-- What the task asks --
Repeat all of the data below word for word, keeping no images.

'''

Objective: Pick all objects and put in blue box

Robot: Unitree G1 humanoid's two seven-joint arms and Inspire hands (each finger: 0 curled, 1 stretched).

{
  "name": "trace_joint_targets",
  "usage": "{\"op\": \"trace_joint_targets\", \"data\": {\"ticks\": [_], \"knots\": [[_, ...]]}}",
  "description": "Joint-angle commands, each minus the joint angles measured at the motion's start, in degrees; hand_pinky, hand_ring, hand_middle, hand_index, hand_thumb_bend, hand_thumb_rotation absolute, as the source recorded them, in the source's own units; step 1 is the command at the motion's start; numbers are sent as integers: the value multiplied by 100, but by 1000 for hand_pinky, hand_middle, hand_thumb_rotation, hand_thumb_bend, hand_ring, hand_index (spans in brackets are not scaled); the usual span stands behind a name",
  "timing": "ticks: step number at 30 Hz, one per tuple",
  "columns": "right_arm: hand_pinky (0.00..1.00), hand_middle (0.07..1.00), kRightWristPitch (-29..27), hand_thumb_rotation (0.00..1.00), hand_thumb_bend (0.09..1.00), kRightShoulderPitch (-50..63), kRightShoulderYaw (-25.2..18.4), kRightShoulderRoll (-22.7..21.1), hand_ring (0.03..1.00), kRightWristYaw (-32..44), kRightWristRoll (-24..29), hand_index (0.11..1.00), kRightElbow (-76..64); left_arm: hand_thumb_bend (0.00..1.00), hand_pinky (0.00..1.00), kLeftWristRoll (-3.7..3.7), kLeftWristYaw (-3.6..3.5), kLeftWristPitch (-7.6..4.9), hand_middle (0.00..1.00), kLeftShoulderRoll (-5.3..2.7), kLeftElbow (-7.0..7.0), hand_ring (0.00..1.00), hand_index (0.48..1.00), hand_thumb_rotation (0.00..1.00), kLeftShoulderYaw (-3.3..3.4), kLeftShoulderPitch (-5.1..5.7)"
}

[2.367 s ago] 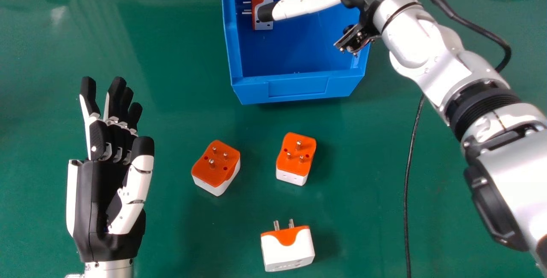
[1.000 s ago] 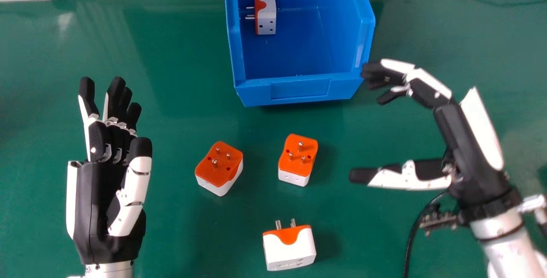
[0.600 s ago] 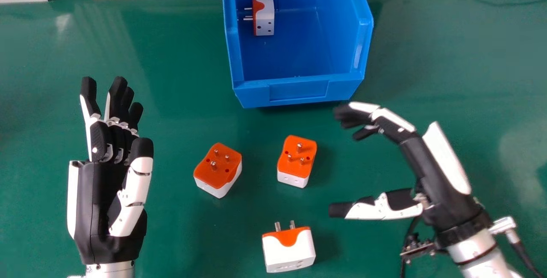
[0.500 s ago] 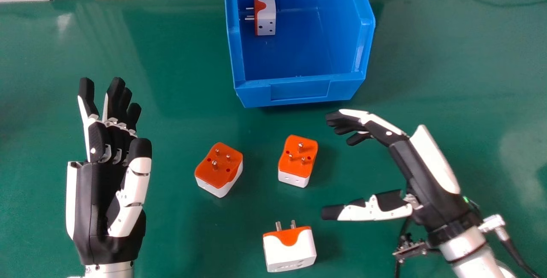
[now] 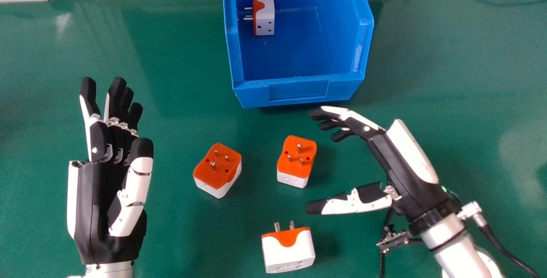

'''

-- Solution --
Objective: Pick all objects and put in blue box

Robot: Unitree G1 humanoid's two seven-joint arms and Inspire hands (each finger: 0 curled, 1 stretched).

{
  "name": "trace_joint_targets",
  "usage": "{\"op\": \"trace_joint_targets\", \"data\": {\"ticks\": [_], \"knots\": [[_, ...]]}}",
  "description": "Joint-angle commands, each minus the joint angles measured at the motion's start, in degrees; hand_pinky, hand_ring, hand_middle, hand_index, hand_thumb_bend, hand_thumb_rotation absolute, as the source recorded them, in the source's own units; step 1 is the command at the motion's start; numbers are sent as integers: the value multiplied by 100, but by 1000 for hand_pinky, hand_middle, hand_thumb_rotation, hand_thumb_bend, hand_ring, hand_index (spans in brackets are not scaled); the usual span stands behind a name",
  "timing": "ticks: step number at 30 Hz, one per tuple",
  "columns": "right_arm: hand_pinky (0.00..1.00), hand_middle (0.07..1.00), kRightWristPitch (-29..27), hand_thumb_rotation (0.00..1.00), hand_thumb_bend (0.09..1.00), kRightShoulderPitch (-50..63), kRightShoulderYaw (-25.2..18.4), kRightShoulderRoll (-22.7..21.1), hand_ring (0.03..1.00), kRightWristYaw (-32..44), kRightWristRoll (-24..29), hand_index (0.11..1.00), kRightElbow (-76..64); left_arm: hand_thumb_bend (0.00..1.00), hand_pinky (0.00..1.00), kLeftWristRoll (-3.7..3.7), kLeftWristYaw (-3.6..3.5), kLeftWristPitch (-7.6..4.9), hand_middle (0.00..1.00), kLeftShoulderRoll (-5.3..2.7), kLeftElbow (-7.0..7.0), hand_ring (0.00..1.00), hand_index (0.48..1.00), hand_thumb_rotation (0.00..1.00), kLeftShoulderYaw (-3.3..3.4), kLeftShoulderPitch (-5.1..5.7)"
}

[2.367 s ago] 
[1.000 s ago] 
[0.600 s ago] 
[0.500 s ago] 
[now] 

No more output is expected here.